Why do so few pupils enter the high schools of the city?
Why does such a large percentage of high-school pupils drop out early in the course?
Why are the commercial schools so severely criticized by the business men of the city, in whose offices the students from these schools find employment?

The following evidence bears out the statement made above and shows that the solicitor for the business, college is a serious evil in the community.

Extent of this evil

There are in Chicago forty-two or more private commercial schools or so-called " business colleges," purporting to train boys and girls o: the city who wish to prepare themselves for wage-earning in clerical and office positions.

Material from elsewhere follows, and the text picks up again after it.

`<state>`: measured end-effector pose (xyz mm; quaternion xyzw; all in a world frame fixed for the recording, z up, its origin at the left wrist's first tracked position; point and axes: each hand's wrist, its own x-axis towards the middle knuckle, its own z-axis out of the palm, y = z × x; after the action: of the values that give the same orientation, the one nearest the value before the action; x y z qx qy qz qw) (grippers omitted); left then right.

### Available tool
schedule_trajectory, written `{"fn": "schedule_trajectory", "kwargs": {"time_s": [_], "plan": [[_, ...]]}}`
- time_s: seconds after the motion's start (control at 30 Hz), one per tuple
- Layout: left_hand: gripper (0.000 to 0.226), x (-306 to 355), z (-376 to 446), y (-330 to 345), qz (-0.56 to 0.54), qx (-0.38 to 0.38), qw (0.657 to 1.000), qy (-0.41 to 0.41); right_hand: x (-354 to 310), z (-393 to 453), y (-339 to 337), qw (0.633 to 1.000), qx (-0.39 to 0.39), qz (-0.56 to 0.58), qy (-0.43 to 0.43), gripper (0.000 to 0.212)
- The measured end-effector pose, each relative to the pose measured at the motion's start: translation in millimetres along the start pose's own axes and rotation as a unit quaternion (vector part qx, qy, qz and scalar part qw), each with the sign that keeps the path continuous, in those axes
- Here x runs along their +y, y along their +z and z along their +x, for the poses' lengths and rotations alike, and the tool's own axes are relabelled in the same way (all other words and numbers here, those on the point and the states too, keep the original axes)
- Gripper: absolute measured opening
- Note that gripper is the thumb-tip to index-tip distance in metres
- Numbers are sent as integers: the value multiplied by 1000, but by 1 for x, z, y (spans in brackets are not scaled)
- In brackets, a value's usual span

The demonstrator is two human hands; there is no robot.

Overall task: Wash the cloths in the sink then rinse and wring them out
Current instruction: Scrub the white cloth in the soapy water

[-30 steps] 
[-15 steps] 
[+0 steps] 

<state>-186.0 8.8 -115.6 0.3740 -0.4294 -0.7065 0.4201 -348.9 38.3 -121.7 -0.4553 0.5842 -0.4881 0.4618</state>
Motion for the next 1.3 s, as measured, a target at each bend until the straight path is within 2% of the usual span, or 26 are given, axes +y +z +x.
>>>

It has not been possible to obtain an authoritative statement of the attendance upon these schools. But few of the Chicago business colleges responded to the request of the United States Commissioner of Education, that they send school reports into his office. Direct requests made by the writer have received replies in only a few instances. It has been necessary, therefore, to estimate this attendance, making use of such figures as have been given and reported, and o: the judgment of business college men and others who are familiar with these schools. This estimate is an attendance of at least 19.000 pupils for the last year. In the opinion of no one

(252) who has been consulted has this number seemed too large. There is reason to believe that it is an underestimate rather than an overestimate.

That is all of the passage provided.